*What you should do*:
Every line of the data below should be retyped exactly, with no images carried over.

+++++

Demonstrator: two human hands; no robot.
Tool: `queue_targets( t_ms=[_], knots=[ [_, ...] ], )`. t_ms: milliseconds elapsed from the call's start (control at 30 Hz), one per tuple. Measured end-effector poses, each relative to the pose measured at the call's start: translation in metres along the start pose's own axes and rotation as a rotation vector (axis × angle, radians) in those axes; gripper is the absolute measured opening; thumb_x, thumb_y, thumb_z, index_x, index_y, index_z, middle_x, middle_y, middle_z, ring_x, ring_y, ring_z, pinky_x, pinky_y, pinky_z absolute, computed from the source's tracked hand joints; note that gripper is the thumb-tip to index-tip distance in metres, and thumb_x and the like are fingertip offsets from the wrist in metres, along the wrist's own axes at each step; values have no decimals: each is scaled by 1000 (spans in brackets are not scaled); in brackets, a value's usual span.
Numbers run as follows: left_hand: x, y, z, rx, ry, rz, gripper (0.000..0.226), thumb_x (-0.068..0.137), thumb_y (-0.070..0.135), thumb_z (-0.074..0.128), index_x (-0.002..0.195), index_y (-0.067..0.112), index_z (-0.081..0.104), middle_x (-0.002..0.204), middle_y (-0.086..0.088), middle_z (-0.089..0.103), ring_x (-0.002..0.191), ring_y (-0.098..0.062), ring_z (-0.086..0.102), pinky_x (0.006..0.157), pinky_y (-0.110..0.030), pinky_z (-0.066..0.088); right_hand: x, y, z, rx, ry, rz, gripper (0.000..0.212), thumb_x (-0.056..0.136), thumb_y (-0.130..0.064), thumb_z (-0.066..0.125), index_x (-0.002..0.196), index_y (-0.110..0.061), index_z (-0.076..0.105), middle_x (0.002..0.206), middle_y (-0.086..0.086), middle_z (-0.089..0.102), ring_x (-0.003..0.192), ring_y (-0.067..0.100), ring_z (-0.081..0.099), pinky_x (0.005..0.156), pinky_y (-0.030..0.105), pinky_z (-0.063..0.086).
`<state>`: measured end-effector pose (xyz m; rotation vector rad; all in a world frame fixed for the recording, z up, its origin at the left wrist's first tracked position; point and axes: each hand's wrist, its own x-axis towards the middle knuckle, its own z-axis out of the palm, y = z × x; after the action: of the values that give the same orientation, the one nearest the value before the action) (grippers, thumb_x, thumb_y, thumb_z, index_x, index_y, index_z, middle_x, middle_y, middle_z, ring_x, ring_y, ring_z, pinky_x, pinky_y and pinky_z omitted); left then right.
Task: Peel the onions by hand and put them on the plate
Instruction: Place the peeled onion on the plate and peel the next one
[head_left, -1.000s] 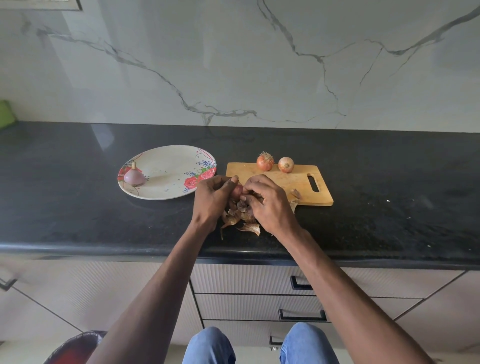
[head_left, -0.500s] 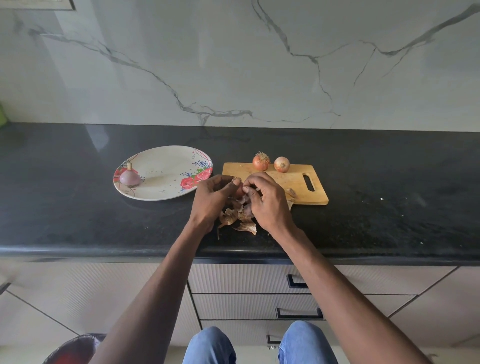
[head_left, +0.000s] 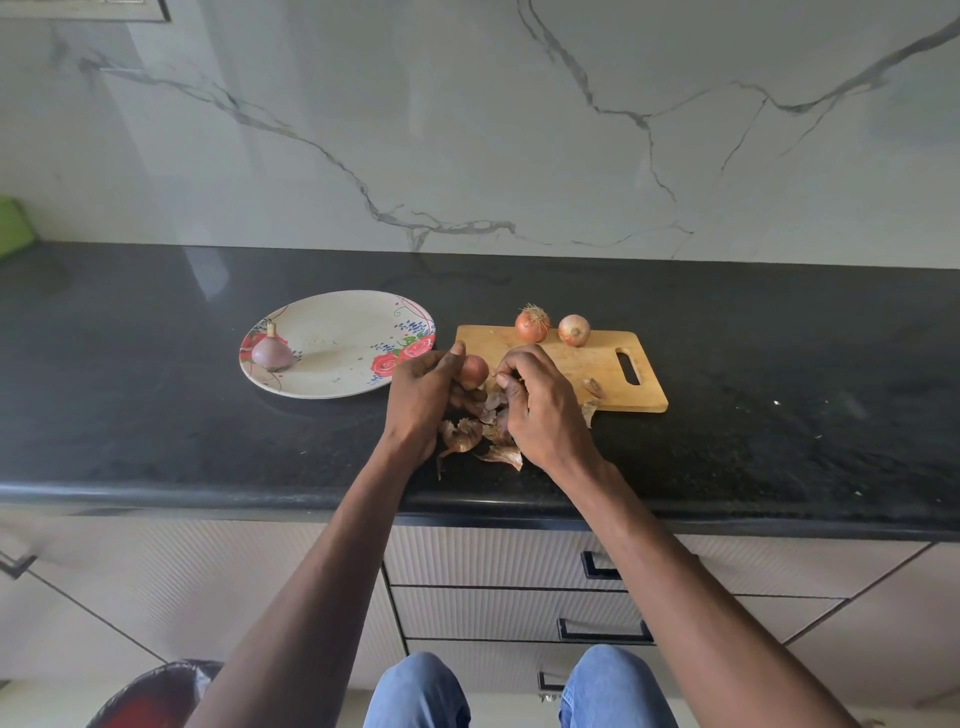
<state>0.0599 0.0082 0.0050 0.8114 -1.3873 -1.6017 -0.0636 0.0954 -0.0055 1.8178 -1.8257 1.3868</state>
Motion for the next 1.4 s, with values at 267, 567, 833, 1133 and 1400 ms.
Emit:
queue_targets(
  t_ms=[267, 567, 833, 1133, 1400],
  knots=[
    [-2, 4, 0, -157, -91, -51, 9, 99, 2, 59, 103, 2, 66, 91, -15, 74, 85, -30, 72, 77, -35, 62, 1, -4, -4, -70, 96, 19, 23, 83, 2, 65, 103, -4, 74, 103, 7, 73, 95, 21, 67, 85, 44, 56],
    [-5, 4, 0, -159, -205, -34, 19, 97, 6, 62, 115, 0, 68, 101, -15, 76, 87, -22, 74, 77, -28, 61, 3, -6, -7, 48, 18, 144, 42, 84, -8, 75, 125, -6, 66, 119, 8, 71, 109, 21, 66, 95, 35, 54],
    [-6, 4, 0, -149, -207, 24, 29, 97, 3, 61, 126, 3, 64, 109, -15, 75, 97, -28, 73, 83, -36, 61, 4, -1, -11, 126, 101, 179, 33, 87, -10, 74, 119, -5, 69, 115, 5, 71, 104, 2, 59, 91, 5, 43],
    [-4, 3, -3, -143, -198, -15, 26, 97, 8, 63, 121, 1, 66, 100, -13, 76, 79, -21, 74, 77, -33, 63, 4, 3, -9, 162, 96, 122, 29, 86, -2, 72, 115, -6, 72, 117, 7, 69, 108, 0, 56, 91, 5, 42],
    [-3, 0, -1, -95, -210, -1, 17, 95, 5, 63, 111, 1, 68, 94, -13, 77, 79, -21, 74, 76, -31, 62, 4, 3, -9, 244, 57, 145, 11, 83, 0, 74, 89, -8, 75, 96, -2, 68, 93, 8, 64, 81, 21, 55]
  ],
)
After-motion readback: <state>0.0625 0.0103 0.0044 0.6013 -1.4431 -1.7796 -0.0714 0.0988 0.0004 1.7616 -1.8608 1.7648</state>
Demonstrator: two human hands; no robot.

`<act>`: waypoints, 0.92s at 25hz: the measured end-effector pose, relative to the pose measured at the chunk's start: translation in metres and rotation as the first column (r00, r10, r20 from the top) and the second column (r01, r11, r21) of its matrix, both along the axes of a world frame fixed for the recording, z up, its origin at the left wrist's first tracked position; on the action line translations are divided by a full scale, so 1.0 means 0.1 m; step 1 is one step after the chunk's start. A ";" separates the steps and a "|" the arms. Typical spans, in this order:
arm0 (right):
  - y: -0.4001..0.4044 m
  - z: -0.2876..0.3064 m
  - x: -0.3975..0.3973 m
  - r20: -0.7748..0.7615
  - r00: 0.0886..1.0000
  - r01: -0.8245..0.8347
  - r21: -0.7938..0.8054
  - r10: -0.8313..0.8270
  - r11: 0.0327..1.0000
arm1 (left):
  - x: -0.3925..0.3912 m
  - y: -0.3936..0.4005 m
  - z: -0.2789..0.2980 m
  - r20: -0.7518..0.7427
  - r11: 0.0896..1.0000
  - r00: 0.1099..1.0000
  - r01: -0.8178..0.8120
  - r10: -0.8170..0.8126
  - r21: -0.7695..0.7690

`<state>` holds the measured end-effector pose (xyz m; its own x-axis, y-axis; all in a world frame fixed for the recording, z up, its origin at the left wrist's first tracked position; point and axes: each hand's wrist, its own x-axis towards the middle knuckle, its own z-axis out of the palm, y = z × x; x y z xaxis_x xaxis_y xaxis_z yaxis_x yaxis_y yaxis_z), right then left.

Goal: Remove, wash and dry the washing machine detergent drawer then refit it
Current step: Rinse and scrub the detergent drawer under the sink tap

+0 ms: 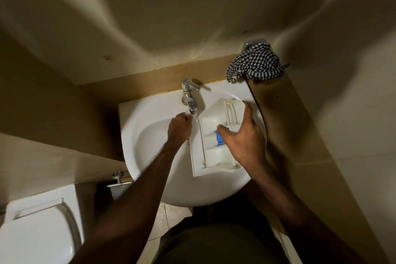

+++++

*Answer box*:
Demonstrator: two human hands; no robot.
Tool: `queue_targets( t_ms=[_], knots=[ [_, ...] ], )`. t_ms: milliseconds elapsed from the call's start (control at 30 Hz), one per tuple. Measured end-effector poses, each relative to the pose measured at the call's start: translation in metres along the start pose's own axes and rotation as a rotation vector (axis × angle, radians) in those axes; gripper is the absolute measured opening; thumb_x, thumb_y, thumb_z, index_x, index_y, index_z, middle_x, middle_y, middle_z, ring_x, ring_y, ring_z, pinky_x, pinky_y, pinky_z absolute, computed from the source's tracked hand joints; note that gripper is the thumb-tip to index-tip distance in metres, and thumb_x and the like are fingertip offsets from the wrist in metres, along the wrist's own axes at each step; values have no decimals: each is scaled by 1000 (spans in brackets are not scaled); in brackets, a value's usual span.
Numbers run as follows: left_hand: x, y, z, rx, ry, rz, gripper (0.000..0.226), thumb_x (-0.068..0.137), thumb_y (-0.070..0.135), thumb_z (-0.074..0.128), index_x (-0.002..0.195), index_y (-0.067..0.112), index_z (-0.081..0.104), middle_x (-0.002..0.204), middle_y (-0.086..0.088), middle_z (-0.089..0.103), ring_x (-0.002..0.191), ring_y (-0.098..0.062), ring_z (-0.086..0.102), pinky_x (0.006..0.157), pinky_y (-0.110..0.030), pinky_z (-0.066..0.088); right_hand: x, y, z, rx, ry, rz, gripper (0.000..0.212), thumb_x (-0.056..0.136), thumb_y (-0.130..0.064), thumb_z (-0.066..0.125), index_x (-0.002..0.196), index_y (-0.110..0.061), index_z (-0.076..0.105), middle_x (0.002..0.206), middle_y (-0.086..0.086), middle_z (-0.089..0.102), ring_x (-0.003..0.192), ring_y (-0.067..0.100), ring_z (-0.081..0.099), pinky_x (0.005..0.156), pinky_y (-0.030..0.105), pinky_z (-0.063..0.086).
`<state>`: measured end-effector pose (xyz m; rotation vector rad; all in a world frame fixed for the recording, z up, its origin at the left wrist's first tracked position; point and axes: each hand's wrist, its own x-axis towards the middle knuckle, its own z-axis out of the palm, y = z × x; after the action: of the values that give the same orientation, the one nearest the value before the action) (grippers, thumb_x, thumb_y, thumb_z, index_x, index_y, index_z, middle_x, middle_y, middle_z, ring_x, ring_y, ring_z, pinky_x, pinky_y and pinky_z omitted); left then right.
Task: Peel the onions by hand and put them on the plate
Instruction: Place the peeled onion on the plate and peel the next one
[head_left, -1.000s] 
[head_left, -0.500s] 
[head_left, +0.000s] 
<state>0.0599 0.0082 0.0050 0.8114 -1.3873 -1.6017 -0.0636 0.0954 -0.0055 1.8178 -1.8257 1.3868</state>
Motion for the next 1.4 s, with values at 267, 567, 833, 1133 and 1400 ms.
Emit:
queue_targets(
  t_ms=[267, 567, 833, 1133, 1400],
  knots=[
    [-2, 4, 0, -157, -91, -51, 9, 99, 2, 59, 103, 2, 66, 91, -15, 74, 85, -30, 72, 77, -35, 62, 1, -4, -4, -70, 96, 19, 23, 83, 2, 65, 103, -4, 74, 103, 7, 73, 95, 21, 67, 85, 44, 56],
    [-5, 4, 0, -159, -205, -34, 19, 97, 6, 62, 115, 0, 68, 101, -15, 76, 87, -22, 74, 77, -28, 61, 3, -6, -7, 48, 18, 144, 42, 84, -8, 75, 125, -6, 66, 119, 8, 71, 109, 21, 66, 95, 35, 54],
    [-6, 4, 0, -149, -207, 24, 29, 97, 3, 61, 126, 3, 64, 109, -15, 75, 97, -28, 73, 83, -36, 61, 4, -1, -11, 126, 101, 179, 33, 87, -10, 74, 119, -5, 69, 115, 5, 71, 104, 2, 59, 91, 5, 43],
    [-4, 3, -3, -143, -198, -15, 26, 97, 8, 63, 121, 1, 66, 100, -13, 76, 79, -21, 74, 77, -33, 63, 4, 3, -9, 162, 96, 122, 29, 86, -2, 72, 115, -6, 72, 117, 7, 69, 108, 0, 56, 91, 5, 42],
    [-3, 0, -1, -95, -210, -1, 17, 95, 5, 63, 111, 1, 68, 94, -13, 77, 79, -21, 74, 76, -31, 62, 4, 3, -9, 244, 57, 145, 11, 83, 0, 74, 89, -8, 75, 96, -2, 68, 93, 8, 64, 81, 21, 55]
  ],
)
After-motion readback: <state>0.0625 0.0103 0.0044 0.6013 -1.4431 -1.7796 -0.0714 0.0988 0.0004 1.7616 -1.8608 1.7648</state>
Demonstrator: two human hands; no robot.

`<act>`: waypoints, 0.92s at 25hz: the measured end-effector pose, relative to the pose measured at the chunk's start: translation in metres and rotation as the first column (r00, r10, r20 from the top) and the second column (r01, r11, r21) of its matrix, both along the axes of a world frame fixed for the recording, z up, its origin at the left wrist's first tracked position; on the action line translations are divided by a full scale, so 1.0 means 0.1 m; step 1 is one step after the chunk's start. A ";" separates the steps and a "|" the arms. Typical spans, in this order:
arm0 (right):
  - y: -0.4001..0.4044 m
  - z: -0.2876..0.3064 m
  - x: -0.3975..0.3973 m
  - r20: -0.7748..0.7615
  - r00: 0.0886..1.0000
  - r01: -0.8245..0.8347
  - r21: -0.7938..0.8054
  - r10: -0.8313..0.8270
  - r11: 0.0327..1.0000
arm1 (left):
  - x: -0.3925..0.3912 m
  - y: -0.3936..0.4005 m
  - z: -0.2789..0.2980 m
  - r20: -0.7518..0.7427
  - r11: 0.0896..1.0000
  - r00: 0.1099..1.0000
  - r01: -0.8178..0.8120
  - r10: -0.8170..0.8126
  - r21: -0.7695..0.7690

`<state>` holds the measured end-effector pose (xyz m; its own x-axis, y-axis; all in a world frame fixed for the recording, z up, its origin at the left wrist's first tracked position; point and axes: each hand's wrist, its own x-axis towards the middle knuckle, its own z-axis out of the palm, y = z × x; x y z xaxis_x xaxis_y xaxis_z yaxis_x yaxis_y yaxis_z), right then left.

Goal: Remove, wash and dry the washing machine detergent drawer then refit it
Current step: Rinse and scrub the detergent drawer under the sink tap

+0 ms: 

What the exercise asked for is now complete.